Supplied records
☆ ☆ ☆ ☆ ☆ ☆ ☆

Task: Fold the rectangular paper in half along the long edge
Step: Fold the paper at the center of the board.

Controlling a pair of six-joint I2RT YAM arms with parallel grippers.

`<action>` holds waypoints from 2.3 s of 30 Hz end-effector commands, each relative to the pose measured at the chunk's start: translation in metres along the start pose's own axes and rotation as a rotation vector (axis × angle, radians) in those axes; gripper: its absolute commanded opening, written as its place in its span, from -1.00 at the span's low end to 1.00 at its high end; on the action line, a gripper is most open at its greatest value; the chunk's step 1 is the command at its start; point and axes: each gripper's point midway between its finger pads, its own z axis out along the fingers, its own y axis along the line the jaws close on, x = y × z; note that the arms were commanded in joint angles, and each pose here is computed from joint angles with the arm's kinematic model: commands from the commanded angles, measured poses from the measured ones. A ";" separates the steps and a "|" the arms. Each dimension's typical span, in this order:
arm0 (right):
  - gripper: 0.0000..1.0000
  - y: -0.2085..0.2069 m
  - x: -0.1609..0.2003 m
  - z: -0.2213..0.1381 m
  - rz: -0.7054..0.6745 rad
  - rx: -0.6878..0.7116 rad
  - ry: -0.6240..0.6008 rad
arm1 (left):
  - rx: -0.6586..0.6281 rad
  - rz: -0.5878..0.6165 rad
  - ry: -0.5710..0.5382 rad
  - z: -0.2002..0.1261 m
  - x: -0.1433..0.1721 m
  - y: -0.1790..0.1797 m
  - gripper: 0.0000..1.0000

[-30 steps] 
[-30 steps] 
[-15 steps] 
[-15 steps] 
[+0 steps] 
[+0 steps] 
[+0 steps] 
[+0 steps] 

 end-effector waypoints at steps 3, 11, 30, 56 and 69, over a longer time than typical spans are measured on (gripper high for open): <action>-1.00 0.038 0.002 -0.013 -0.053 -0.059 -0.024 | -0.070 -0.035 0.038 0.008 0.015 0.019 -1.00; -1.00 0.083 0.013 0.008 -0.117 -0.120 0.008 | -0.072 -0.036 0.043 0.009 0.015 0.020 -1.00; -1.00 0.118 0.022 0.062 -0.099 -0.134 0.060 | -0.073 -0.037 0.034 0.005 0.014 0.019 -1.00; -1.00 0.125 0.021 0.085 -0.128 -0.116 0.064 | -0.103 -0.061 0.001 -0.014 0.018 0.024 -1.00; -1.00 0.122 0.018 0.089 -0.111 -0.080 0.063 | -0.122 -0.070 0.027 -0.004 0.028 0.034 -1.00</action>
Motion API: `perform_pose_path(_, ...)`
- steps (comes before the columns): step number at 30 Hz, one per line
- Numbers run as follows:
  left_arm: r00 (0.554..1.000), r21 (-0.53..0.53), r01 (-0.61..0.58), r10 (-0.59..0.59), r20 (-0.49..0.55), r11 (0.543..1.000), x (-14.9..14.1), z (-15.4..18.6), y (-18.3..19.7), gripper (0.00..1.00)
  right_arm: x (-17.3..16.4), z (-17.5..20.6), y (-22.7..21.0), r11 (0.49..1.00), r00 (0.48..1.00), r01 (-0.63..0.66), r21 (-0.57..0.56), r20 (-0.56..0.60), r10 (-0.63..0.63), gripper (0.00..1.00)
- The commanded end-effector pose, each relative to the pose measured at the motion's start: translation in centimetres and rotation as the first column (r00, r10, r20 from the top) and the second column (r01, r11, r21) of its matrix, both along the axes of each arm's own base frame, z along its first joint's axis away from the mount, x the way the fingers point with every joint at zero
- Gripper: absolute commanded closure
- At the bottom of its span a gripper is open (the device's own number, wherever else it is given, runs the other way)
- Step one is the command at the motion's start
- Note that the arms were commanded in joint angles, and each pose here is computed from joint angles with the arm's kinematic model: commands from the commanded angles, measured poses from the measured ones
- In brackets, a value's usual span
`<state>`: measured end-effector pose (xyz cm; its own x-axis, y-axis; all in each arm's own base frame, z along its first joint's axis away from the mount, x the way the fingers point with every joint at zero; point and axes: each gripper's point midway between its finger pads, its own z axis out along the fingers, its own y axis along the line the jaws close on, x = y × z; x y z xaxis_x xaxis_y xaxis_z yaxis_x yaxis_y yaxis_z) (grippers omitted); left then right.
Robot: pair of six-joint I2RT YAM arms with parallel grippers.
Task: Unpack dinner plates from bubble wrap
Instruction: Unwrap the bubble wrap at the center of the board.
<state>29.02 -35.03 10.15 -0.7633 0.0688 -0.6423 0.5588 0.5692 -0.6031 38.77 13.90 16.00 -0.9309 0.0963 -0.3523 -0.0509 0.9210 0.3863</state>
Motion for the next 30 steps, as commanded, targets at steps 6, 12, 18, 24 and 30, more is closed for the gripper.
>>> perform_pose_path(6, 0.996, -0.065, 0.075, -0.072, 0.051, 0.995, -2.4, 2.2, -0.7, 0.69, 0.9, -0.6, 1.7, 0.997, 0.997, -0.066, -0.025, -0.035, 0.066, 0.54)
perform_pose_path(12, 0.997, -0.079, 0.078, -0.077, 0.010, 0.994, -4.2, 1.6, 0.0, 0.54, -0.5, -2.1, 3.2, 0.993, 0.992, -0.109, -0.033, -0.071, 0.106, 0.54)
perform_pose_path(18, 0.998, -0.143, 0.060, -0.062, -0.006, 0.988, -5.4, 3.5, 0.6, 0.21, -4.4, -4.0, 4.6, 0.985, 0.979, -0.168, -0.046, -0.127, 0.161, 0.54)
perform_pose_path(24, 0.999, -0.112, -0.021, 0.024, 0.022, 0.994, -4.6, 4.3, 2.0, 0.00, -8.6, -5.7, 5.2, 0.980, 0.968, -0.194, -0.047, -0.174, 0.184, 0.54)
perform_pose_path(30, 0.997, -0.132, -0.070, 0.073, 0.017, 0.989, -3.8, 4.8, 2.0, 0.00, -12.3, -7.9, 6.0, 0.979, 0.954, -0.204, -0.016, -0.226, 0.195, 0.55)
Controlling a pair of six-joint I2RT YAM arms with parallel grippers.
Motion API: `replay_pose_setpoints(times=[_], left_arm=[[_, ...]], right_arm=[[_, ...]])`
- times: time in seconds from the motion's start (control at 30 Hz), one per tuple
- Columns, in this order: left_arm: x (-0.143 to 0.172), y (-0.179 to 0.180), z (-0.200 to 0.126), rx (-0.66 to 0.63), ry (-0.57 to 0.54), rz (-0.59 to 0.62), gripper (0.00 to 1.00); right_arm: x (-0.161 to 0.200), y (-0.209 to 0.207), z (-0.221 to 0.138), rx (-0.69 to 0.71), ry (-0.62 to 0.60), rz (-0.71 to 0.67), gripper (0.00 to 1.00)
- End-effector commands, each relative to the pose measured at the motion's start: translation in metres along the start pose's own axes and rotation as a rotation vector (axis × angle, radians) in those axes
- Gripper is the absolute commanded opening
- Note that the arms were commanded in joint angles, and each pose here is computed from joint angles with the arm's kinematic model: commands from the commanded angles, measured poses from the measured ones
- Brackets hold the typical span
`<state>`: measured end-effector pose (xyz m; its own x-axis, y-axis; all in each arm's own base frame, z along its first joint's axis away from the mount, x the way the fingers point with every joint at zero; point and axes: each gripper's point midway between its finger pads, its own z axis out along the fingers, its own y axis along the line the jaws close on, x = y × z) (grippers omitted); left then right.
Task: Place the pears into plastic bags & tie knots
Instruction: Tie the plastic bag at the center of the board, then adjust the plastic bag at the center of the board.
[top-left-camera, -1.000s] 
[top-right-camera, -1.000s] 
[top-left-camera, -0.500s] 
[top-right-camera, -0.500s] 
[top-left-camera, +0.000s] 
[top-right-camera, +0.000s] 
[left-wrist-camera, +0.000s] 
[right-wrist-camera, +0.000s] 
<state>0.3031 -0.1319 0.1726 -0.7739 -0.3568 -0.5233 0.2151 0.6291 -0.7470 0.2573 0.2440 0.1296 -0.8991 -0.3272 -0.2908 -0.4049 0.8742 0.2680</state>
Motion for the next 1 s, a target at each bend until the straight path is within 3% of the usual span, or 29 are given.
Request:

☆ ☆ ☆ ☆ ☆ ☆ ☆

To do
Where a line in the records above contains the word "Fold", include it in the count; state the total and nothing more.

Solved problem
2